Through surveillance camera footage and the night’s circumstances, police detectives have pieced together how they believe Hoheisel tragically ended up in the river.
Hoheisel, a 27-year-old Twin Cities construction worker, and Brian Erickson, a long-time friend and roommate of Hoheisel, traveled to Chicago on Saturday to see the Gophers men’s basketball team in action at the Big Ten Tournament.
Following Saturday’s game, the two caught a taxi to Dick’s Last Resort, a restaurant and bar, because it was located only a block and a half from the downtown Sheraton Hotel at which they were staying.
Once at the bar, the two met up with some old friends. Later in the night, Hoheisel told Erickson he was getting sleepy and left the bar alone at around 11:30 p.m.
Using footage from a surveillance camera located just outside the bar, police detectives have determined that once Hoheisel left the bar, he was uncertain where the hotel was located, because it was surrounded by large buildings of the unfamiliar downtown area.
The camera, which rotates 180 degrees, caught a figure that police determined to be Hoheisel standing near a pier overlooking the Chicago River at the time he was reported to have left the bar.

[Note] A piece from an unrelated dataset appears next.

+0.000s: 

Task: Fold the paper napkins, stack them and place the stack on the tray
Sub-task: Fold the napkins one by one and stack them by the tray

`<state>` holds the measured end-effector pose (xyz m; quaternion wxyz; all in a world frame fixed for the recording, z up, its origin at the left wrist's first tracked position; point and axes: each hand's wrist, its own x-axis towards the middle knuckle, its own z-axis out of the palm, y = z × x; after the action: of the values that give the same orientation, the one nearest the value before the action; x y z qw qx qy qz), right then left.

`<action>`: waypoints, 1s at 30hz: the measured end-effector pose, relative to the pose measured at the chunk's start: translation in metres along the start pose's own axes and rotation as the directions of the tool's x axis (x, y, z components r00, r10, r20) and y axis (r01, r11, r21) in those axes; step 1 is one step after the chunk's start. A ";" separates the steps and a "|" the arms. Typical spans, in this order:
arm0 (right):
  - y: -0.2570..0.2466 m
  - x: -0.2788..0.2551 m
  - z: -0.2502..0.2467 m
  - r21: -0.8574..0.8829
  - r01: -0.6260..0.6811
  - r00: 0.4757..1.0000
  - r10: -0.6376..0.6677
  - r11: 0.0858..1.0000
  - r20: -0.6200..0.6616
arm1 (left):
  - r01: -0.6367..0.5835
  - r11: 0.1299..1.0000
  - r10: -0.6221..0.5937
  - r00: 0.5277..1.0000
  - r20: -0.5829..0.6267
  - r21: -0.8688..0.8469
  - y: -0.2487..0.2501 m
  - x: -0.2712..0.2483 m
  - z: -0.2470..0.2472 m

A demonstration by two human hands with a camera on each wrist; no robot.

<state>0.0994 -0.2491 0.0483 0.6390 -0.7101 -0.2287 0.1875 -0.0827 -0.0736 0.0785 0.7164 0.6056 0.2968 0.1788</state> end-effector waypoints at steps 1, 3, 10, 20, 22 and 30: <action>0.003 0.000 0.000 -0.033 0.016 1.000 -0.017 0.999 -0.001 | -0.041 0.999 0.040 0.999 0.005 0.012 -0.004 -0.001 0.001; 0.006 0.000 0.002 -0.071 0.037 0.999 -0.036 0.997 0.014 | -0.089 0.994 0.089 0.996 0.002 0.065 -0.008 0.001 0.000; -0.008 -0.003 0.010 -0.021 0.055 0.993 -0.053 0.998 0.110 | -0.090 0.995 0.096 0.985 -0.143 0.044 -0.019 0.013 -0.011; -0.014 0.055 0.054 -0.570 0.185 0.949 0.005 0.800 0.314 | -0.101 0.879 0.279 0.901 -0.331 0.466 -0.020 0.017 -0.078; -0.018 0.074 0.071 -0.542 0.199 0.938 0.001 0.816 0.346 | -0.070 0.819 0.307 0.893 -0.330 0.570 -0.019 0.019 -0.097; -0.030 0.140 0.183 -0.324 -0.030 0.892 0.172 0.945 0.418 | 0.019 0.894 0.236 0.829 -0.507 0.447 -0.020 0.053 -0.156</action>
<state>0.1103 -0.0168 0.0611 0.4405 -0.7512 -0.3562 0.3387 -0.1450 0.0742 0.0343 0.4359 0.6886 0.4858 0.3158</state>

He apparently stopped when he realized he was going the wrong way.
When the camera returned to the pier, Hoheisel was nowhere to be found.
Police believe once he was on the pier, Hoheisel reached in his wallet for his hotel card. Detectives told the family that he must have fumbled with the card in the rainy and slippery night and reached to grab it, causing him to lose his balance and fall into the river.
Hoheisel’s wallet was found near the body, which was located Tuesday afternoon by Chicago police marine unit divers.
His father, Riley Hoheisel, the Howard Lake-Waverly-Winstead school superintendent, said neither the family nor the police suspect foul play.
Trevor Hoheisel had tickets to the Final Four in San Antonio this April, something family members say he was very excited about.
Riley Hoheisel said his son was such an avid Gophers basketball fan partly because Erickson had been a manager for the team three years ago.
“You have no idea how much our son loved sports,” Riley Hoheisel said. “In high school he was the captain of the football, basketball and baseball teams. He loved both competing and watching athletics.”
Hoheisel’s wake is set for Friday evening from 5:30 to 9 p.m. at St. Mary’s Church in Waverly, Minn. Funeral services will take place on Saturday at 10 a.m. at St. Mary’s.